Tricolour and Partition - some examples 1946 | Adoption of the Tricolour

Tricolour and Partition

Image from Irish Independent
Image from Irish Independent

The Union Jack, the “official” flag of Northern Ireland, is the symbol often displayed by unionists, whereas the Irish tricolour is the symbol often displayed by nationalists. Although the Irish tricolour was designed to symbolize peace between Catholics and Protestants and unity in allegiance to Ireland, it is clear that its presence amidst support for the Union Jack flag has contributed to intergroup tension rather than peace.

Many nationalists, for example, associate the Union flag with British domination and oppression. The Irish tricolour has been labeled by some unionists as a “rebel” flag, and there have been repeated attempts to ban its display. Each group has perceived the display of the opposing group's symbol as a provocation, and these symbols are immediate and explicit indicators of perceived loyalty or disloyalty, and thus, symbols of ingroup/outgroup membership. 

David A. Butz, National Symbols as Agents of Psychological and Social Change, Political Psychology, Vol. 30, No. 5 (October 2009), pp. 779-804


The tricolour was involved in political controversy, principally around the issue of the partition of Ireland. Speaking in Glasgow in 1946, Tomás O Maolain, from Fianna fail, reminded his speakers that the national flag, “unfurled over the G.P.O. in Dublin on Easter Monday, 1916, now floats over three-quarters of the national territory, symbol of the most democratic state in Europe.”

(The Irish Press, 22 April 1946, p5)


 In Northern Ireland, the tricolour was adopted by the nationalist community as its flag of political identity. When a group of republicans carried it in public in 1946, they complained that the flag was taken from them, and the only excuse offered was that the flying of the National flag might be construed as an act of provocation”. After a baton charge by the Royal Ulster Constabulary, a reporter how Harry Diamond, an M.P., had his left arm in a sling, while six other members of the platform party had sticking plaster and bandages over cuts. They decided after that not to carry the tricolour in any election parade, but only to display it at indoor meetings.

(The Irish Press, 14 August 1946, p9)


When Oliver Flanagan, a Fine Gael T.D. asked de Valera to complain to the Northern Ireland authorities that a tricolour had been forcibly removed from a coffin during a funeral, De Valera simply replied that he did not think that any good purpose could be served by “engaging in futilities”

(The Irish Press, 23 May 1946, p2).


In 1950, an exchange in the Stormont parliament underlined the symbolism of the tricolour as the flag of the minority community. The visiting mayor of New York had flown two tricolour pennants on his car. Police in Belfast told him that it was “illegal to fly the tricolour”, and he removed them. A nationalist M.P. at Stormont complained that “it was disgraceful that the flag of the Irish nation should be insulted”. When he described it as the “flag of our nation”, he was interrupted by cries of, “What nation?”
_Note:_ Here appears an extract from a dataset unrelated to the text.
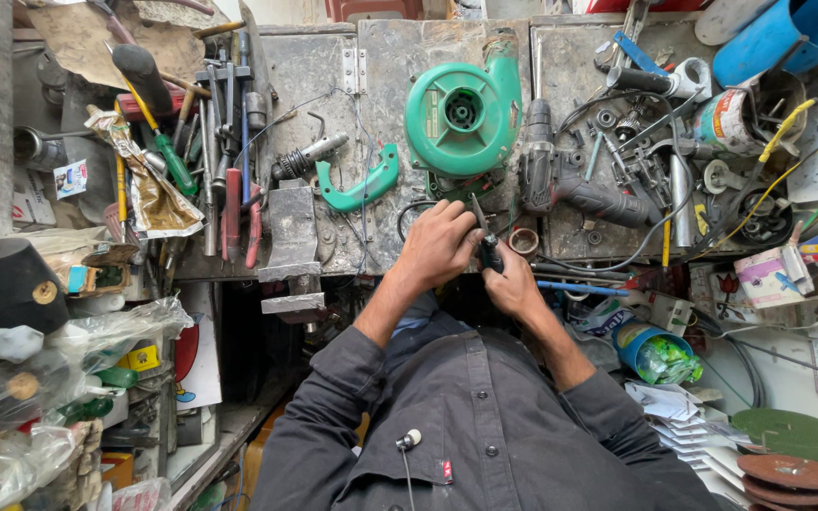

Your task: The person repairs a small green electric blower motor on a cluttered workbench. They handle the motor's wiring and base, use a screwdriver to loosen and tighten fasteners, wrap a section with tape, and reposition the blower while working on its underside.

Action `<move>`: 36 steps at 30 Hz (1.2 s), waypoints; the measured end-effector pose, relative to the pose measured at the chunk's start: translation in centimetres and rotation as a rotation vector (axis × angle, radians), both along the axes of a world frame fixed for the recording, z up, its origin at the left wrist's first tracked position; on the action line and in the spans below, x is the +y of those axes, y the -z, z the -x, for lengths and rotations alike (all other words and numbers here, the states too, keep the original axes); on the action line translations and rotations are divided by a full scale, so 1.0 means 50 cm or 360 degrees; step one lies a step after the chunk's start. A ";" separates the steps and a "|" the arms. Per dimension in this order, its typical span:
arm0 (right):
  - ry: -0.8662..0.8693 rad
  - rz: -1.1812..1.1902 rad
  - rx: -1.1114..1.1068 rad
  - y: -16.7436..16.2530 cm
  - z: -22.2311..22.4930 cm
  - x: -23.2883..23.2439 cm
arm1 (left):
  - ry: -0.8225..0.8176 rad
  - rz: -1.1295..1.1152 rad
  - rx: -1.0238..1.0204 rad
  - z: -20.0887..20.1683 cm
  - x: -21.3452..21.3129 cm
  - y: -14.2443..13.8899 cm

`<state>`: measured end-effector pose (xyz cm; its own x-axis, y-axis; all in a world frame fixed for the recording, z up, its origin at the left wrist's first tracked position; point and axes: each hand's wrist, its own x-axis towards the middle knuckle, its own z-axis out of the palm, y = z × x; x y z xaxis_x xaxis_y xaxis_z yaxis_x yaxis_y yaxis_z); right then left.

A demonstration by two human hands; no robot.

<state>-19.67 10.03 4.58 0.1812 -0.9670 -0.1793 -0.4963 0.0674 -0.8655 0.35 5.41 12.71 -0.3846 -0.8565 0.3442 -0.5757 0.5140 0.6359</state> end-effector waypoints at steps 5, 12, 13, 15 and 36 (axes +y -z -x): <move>0.0005 -0.0572 -0.0393 0.025 0.023 -0.012 | 0.0108 -0.0030 0.0193 -0.007 -0.024 0.021; 0.0347 -0.0802 -0.0994 0.022 -0.005 -0.011 | -0.0037 -0.0008 0.0302 0.003 -0.037 0.090; 0.0396 -0.0815 -0.1022 0.022 -0.011 -0.008 | -0.0057 0.0007 0.0312 0.006 -0.036 0.100; 0.0501 -0.0816 -0.1127 0.022 -0.022 -0.010 | -0.0102 0.0046 0.0329 0.009 -0.039 0.114; 0.0436 0.0372 0.1017 -0.055 0.217 0.037 | -0.0112 0.0041 0.0217 -0.029 0.018 0.027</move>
(The Irish Times, 5 July 1950, p3)


Legislation on Display of Union Jack in Northern Ireland
Legislation in Display of Union Jack in Northern Ireland

Legislation was passed by the Stormont Parliament in 1954 gave the police powers to protect the display of the Union flag, allowing them to remove the Irish tricolour if they considered that it might lead to a breach of the peace.

(Henry Patterson, Ireland since 1939 (Oxford, 2002) pp. 121-5) 


A rise in the number of incidents involving disputes on the streets over the display of the tricolour between 1966 and 1971 highlighted the tensions between the two communities in the North. In 1966, two teenage girls wore tricolour emblems during a parade organised by the Rev. Ian Paisley. They were charged in court with provocative conduct. A police inspector said that it was crass stupidity to display the Tricolour in such a place.